**Description of the task:** Copy every line below that has the word "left" in it.

─── Data excerpt ───

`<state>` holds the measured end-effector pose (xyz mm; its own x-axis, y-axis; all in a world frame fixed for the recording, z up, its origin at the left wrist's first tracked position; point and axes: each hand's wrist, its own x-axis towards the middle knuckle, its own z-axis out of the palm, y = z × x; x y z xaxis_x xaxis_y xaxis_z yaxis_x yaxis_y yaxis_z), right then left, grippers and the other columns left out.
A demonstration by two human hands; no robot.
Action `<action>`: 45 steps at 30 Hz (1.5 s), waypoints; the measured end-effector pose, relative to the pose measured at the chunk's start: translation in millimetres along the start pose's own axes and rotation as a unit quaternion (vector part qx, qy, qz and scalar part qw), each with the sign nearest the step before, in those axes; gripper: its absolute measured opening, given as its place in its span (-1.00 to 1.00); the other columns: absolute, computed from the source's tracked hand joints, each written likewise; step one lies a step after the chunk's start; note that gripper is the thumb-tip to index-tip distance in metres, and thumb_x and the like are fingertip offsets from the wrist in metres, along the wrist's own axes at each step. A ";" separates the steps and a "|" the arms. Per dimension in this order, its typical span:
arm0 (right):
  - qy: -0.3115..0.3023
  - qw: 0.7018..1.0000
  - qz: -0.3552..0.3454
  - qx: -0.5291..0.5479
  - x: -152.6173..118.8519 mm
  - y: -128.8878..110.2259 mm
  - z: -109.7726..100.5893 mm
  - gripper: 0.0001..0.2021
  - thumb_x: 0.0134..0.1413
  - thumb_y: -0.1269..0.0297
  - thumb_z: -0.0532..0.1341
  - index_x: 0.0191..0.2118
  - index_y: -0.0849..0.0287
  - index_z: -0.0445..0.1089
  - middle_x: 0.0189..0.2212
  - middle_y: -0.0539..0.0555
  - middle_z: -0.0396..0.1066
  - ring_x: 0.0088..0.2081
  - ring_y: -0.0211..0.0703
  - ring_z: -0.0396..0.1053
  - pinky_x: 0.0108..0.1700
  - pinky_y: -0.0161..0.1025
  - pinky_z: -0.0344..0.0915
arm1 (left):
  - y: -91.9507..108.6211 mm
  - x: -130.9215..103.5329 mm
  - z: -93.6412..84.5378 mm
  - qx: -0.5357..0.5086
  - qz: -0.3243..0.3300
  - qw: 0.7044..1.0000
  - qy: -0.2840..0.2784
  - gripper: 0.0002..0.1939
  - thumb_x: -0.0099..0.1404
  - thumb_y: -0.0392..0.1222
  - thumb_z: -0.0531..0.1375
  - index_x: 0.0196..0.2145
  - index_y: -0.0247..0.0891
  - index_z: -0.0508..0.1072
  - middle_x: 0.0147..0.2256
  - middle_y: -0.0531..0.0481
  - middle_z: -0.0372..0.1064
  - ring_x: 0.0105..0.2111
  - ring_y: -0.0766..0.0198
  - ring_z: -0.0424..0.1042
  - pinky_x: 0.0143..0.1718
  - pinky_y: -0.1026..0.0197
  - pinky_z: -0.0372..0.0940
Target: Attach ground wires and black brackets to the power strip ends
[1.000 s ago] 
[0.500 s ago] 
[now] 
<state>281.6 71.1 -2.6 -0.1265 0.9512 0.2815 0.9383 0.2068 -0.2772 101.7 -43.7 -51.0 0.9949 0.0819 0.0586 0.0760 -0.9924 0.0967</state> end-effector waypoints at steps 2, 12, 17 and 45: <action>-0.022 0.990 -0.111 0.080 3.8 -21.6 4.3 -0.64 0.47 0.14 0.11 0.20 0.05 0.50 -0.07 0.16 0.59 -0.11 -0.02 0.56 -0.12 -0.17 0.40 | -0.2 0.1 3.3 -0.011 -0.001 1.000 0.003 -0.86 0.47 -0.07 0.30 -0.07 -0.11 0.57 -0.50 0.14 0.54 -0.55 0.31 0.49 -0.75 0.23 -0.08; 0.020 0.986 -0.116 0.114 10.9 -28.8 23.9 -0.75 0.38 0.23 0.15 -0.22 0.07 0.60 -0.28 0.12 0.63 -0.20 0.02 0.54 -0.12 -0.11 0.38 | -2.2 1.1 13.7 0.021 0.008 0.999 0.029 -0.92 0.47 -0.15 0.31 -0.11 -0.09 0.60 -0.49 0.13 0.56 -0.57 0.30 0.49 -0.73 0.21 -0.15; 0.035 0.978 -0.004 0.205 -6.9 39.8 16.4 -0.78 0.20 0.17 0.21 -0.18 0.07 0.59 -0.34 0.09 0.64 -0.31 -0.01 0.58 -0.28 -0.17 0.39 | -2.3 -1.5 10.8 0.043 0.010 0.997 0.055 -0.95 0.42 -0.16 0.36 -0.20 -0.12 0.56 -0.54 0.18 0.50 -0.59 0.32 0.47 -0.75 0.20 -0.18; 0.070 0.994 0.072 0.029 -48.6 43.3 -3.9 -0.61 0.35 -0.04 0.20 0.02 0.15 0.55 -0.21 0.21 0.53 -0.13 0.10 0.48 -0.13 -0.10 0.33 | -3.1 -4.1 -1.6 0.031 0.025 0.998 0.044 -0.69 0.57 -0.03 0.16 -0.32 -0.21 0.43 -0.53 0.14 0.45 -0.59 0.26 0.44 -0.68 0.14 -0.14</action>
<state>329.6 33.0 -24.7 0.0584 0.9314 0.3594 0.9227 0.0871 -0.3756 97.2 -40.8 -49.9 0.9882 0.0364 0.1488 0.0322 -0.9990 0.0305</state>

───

**Task result:**
`<state>` holds the measured end-effector pose (xyz mm; its own x-axis, y-axis; all in a world frame fixed for the recording, z up, its origin at the left wrist's first tracked position; point and axes: each hand's wrist, its own x-axis towards the middle knuckle, its own z-axis out of the palm, y = z × x; x y z xaxis_x xaxis_y xaxis_z yaxis_x yaxis_y yaxis_z), right then left, grippers and the other columns left out.
arm1 (left):

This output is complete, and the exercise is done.